**Exercise prompt:** Where the records below show the word "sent" in a line, please copy that line.

(Stored items from a collection)
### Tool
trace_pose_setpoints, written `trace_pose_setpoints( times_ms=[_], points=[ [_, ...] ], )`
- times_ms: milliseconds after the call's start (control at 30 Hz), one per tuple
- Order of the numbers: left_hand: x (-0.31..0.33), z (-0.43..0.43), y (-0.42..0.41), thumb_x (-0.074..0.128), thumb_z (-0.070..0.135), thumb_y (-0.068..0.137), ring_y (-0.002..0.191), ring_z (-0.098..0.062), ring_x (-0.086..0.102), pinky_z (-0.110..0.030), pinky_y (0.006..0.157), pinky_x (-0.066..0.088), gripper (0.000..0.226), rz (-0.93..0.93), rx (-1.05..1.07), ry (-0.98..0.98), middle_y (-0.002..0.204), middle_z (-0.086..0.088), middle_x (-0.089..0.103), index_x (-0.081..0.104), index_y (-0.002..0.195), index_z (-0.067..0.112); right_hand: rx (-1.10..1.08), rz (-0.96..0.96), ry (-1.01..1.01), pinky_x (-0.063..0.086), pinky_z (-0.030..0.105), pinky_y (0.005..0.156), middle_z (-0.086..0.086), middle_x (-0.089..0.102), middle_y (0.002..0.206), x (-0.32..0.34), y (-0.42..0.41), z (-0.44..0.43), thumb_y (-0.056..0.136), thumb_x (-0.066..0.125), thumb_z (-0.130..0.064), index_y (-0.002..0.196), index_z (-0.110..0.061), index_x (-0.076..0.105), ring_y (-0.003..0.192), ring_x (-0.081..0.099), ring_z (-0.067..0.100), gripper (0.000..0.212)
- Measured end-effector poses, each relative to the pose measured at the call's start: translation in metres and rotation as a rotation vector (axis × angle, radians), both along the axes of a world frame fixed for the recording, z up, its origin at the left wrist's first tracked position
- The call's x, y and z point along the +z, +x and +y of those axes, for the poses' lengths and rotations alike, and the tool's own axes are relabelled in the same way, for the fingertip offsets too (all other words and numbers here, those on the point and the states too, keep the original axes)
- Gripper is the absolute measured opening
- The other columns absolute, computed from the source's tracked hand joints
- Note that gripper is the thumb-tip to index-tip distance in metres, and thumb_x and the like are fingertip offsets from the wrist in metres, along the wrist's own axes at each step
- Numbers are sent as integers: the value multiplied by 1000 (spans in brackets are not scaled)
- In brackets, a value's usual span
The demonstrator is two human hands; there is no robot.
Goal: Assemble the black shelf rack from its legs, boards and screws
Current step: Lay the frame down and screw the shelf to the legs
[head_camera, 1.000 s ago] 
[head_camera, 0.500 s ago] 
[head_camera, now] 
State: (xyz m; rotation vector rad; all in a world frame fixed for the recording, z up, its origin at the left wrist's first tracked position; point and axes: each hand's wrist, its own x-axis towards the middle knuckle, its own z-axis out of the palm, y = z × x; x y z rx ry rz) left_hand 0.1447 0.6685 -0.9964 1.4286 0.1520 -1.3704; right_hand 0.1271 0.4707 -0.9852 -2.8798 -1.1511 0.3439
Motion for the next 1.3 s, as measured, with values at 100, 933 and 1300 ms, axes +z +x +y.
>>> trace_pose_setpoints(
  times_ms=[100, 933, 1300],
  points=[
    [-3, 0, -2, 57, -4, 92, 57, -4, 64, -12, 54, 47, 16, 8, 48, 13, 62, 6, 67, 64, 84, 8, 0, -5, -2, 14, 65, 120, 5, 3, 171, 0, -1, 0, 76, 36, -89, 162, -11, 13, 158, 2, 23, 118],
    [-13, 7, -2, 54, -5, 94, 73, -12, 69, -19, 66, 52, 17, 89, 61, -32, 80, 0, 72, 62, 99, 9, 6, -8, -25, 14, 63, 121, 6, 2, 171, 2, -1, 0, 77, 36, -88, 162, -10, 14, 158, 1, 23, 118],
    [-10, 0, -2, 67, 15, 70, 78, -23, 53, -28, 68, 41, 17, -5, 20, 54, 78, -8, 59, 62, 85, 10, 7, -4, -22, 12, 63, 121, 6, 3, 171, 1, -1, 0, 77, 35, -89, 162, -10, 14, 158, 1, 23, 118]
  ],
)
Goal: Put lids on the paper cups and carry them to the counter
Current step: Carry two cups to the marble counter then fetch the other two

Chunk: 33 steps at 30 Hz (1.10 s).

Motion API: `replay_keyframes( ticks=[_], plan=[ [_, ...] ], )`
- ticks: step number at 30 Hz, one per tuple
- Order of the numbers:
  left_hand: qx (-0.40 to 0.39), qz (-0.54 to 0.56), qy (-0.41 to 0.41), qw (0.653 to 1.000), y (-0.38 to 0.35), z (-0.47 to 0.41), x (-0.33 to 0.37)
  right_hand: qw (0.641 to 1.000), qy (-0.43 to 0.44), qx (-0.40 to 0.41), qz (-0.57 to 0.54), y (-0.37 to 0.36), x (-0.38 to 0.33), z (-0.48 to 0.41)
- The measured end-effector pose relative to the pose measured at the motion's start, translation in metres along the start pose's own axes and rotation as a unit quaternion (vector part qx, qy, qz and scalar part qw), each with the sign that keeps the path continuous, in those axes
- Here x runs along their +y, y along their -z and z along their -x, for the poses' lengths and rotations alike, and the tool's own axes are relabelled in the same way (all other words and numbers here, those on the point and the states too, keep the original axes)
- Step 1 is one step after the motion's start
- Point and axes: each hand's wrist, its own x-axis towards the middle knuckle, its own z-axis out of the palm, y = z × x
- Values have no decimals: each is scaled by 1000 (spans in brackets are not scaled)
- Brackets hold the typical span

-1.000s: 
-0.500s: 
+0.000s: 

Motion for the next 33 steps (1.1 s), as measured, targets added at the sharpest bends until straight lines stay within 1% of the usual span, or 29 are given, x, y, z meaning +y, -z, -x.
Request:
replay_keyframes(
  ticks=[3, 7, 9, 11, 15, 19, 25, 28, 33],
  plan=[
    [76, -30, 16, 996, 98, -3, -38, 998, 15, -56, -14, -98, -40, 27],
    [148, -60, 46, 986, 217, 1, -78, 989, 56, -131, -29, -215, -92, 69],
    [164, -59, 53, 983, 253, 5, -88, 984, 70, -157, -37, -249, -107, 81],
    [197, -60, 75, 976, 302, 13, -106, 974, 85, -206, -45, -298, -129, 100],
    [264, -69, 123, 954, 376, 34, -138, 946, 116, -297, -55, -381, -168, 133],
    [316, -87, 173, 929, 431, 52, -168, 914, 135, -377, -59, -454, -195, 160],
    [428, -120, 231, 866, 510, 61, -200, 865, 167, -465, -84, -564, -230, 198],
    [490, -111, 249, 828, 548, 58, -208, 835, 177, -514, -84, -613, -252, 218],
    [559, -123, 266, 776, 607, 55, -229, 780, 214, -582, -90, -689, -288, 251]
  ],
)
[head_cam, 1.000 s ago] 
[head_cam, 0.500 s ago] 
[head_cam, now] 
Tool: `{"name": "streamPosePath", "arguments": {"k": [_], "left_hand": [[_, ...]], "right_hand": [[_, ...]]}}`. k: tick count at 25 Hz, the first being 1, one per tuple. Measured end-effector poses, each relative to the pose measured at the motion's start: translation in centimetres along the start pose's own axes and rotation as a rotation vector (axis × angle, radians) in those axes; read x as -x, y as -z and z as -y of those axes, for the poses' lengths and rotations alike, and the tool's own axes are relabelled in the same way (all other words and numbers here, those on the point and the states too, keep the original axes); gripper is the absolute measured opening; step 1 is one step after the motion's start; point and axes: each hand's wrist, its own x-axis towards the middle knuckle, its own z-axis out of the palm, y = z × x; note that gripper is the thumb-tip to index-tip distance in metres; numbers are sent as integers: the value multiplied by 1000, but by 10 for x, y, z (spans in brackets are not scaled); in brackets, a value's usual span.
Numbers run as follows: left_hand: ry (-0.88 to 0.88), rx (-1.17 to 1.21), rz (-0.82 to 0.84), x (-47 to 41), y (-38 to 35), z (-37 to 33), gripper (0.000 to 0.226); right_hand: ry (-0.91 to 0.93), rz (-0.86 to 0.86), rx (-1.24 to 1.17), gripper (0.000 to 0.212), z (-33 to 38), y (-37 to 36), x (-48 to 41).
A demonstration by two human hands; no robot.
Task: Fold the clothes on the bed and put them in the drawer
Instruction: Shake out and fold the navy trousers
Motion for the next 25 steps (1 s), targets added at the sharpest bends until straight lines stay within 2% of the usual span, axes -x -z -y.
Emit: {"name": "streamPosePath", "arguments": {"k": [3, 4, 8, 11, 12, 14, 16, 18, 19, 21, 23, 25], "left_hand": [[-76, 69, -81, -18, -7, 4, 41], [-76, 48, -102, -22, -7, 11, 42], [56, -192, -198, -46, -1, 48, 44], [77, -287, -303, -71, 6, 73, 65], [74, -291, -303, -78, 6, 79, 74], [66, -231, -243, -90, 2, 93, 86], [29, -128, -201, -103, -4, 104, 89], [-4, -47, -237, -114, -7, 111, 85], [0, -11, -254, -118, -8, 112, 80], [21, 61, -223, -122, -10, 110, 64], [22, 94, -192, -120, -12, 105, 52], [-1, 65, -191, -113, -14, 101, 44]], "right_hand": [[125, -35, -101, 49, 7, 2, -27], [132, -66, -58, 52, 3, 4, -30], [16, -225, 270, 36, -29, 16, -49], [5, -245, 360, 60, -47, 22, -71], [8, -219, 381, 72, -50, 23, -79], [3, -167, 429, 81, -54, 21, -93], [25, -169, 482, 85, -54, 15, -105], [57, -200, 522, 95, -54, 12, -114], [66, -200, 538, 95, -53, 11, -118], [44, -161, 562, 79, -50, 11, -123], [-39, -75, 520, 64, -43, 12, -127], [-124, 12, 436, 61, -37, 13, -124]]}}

**Exercise answer:**
- Numbers are sent as integers: the value multiplied by 1000 (spans in brackets are not scaled)
Tool: `{"name": "streamPosePath", "arguments": {"k": [_], "left_hand": [[_, ...]], "right_hand": [[_, ...]]}}`. k: tick count at 25 Hz, the first being 1, one per tuple. Measured end-effector poses, each relative to the pose measured at the motion's start: translation in centimetres along the start pose's own axes and rotation as a rotation vector (axis × angle, radians) in those axes; read x as -x, y as -z and z as -y of those axes, for the poses' lengths and rotations alike, and the tool's own axes are relabelled in the same way (all other words and numbers here, those on the point and the states too, keep the original axes); gripper is the absolute measured opening; step 1 is one step after the motion's start; point and axes: each hand's wrist, its own x-axis towards the middle knuckle, its own z-axis out of the palm, y = z × x; note that gripper is the thumb-tip to index-tip distance in metres; numbers are sent as integers: the value multiplied by 1000, but by 10 for x, y, z (spans in brackets are not scaled); in brackets, a value's usual span.

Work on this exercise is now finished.